Singapore has formed an inter-ministerial committee to provide a whole-of-government effort to fight antimicrobial resistance, it was reported in 2017.


The study commissioned by the Health Ministry found that while most of the infections were mild to moderate, there were some that could be severe, possibly even fatal, and came on top of whatever medical problems patients were already being treated for.

About one in four of those affected had an infection in their bloodstream, while a similar number had pneumonia.

Apart from general bugs, the most common "super bug" caught here was methicillin-resistant Staphylococcus aureus.

MRSA - yes, it is so common that it has its own abbreviation - can stay on food without being destroyed by heat.

In very serious cases, it could cause infections that lead to death.

But the incidence rate for MRSA has fallen from 0.84 per 10,000 patient days in 2013 to 0.38 in 2017, MOH said in 2017.

Other hard-to-treat, multidrug-resistant bacteria include Acinetobacter baumannii, Escherichia coli, Klebsiella pneumoniae, and Pseudomonas aeruginosa.

These superbugs can cause infections that lead to septic shock and multiple organ failure.


Super bugs are most lethal to people with immature or compromised immune systems, including newborns and the elderly, smokers, diabetics and people with autoimmune disorders who take steroids that suppress the body's defences.

It might not be possible to stop a superbug from infecting people.
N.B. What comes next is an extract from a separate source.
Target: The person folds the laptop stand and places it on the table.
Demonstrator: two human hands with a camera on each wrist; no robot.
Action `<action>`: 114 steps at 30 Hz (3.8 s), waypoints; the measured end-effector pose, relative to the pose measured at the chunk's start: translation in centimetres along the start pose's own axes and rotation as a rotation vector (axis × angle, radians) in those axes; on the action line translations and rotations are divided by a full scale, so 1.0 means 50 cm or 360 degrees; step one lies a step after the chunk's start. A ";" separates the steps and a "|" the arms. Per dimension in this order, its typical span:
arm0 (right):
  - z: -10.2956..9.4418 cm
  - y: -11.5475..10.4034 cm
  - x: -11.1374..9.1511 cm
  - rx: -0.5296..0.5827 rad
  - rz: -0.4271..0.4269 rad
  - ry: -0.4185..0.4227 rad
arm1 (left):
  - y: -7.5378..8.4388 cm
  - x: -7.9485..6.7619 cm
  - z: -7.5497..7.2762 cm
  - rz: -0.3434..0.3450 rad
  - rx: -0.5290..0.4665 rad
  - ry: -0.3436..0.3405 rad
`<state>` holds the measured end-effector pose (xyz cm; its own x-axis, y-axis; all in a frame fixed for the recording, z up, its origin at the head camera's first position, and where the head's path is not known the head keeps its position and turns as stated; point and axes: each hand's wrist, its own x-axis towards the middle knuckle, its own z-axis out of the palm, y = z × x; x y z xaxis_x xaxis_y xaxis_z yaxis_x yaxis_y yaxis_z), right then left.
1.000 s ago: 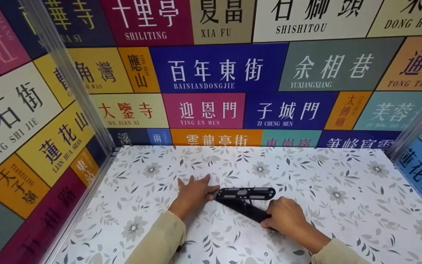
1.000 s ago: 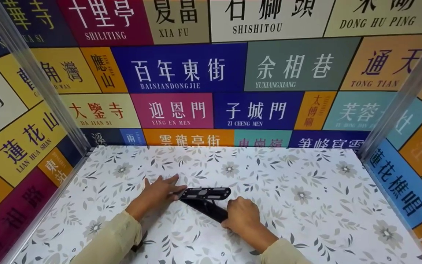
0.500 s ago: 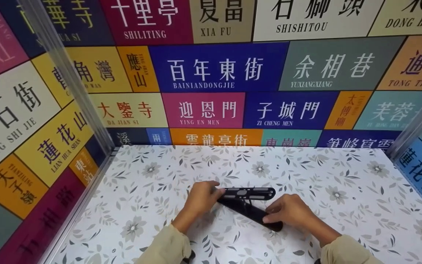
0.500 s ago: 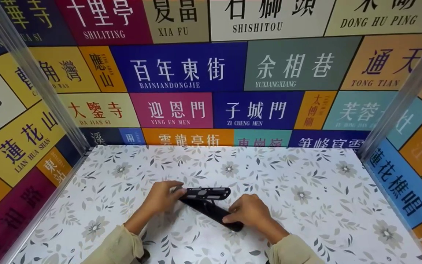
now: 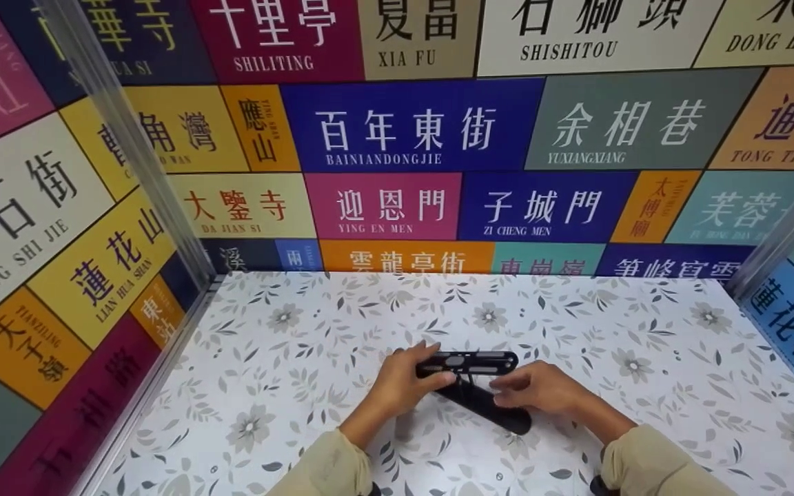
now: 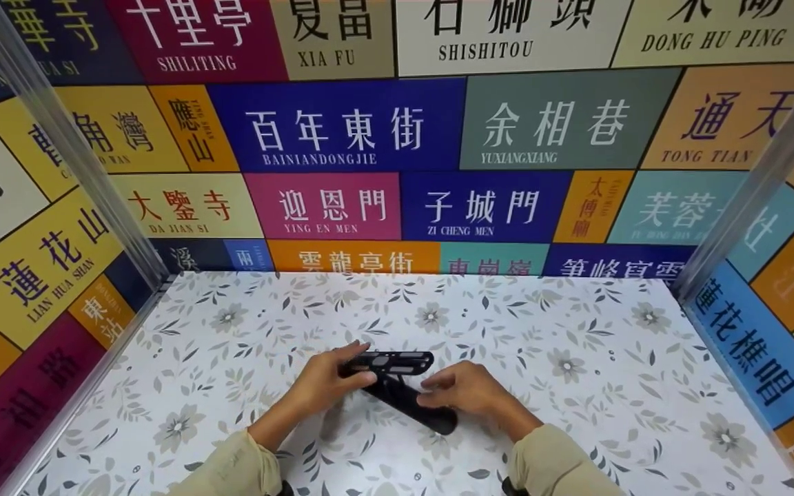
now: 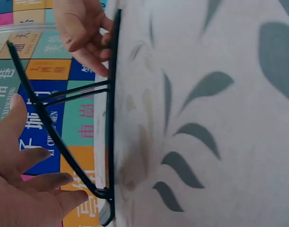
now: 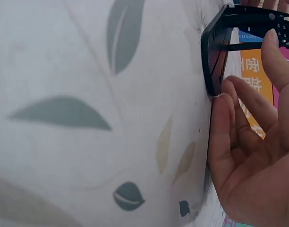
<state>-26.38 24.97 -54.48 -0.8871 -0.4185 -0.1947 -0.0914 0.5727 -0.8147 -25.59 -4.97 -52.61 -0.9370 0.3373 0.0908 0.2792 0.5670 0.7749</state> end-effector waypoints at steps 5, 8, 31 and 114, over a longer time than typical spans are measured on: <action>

But good hygiene practices can help to slow the spread.

These include washing one's hands or covering the mouth when coughing and sneezing.

Vaccines significantly reduce the incidence of infections, which in turn reduces the need to use antimicrobials to treat the ailment.

Farms can reduce the use of antibiotics in animals.

Giving animals antibiotics to hasten their growth has led to an increase in resistance, and these resistant bugs can be passed from animals to people.

People can also get infected by these bugs from the air, soil and water they come into contact with.

It is important to make sure that waste water from places that make use of or produce antimicrobials do not carry trace amounts of the drugs.

The drugs could build up resistance in waterborne bugs and even fish - which could affect people who eat them.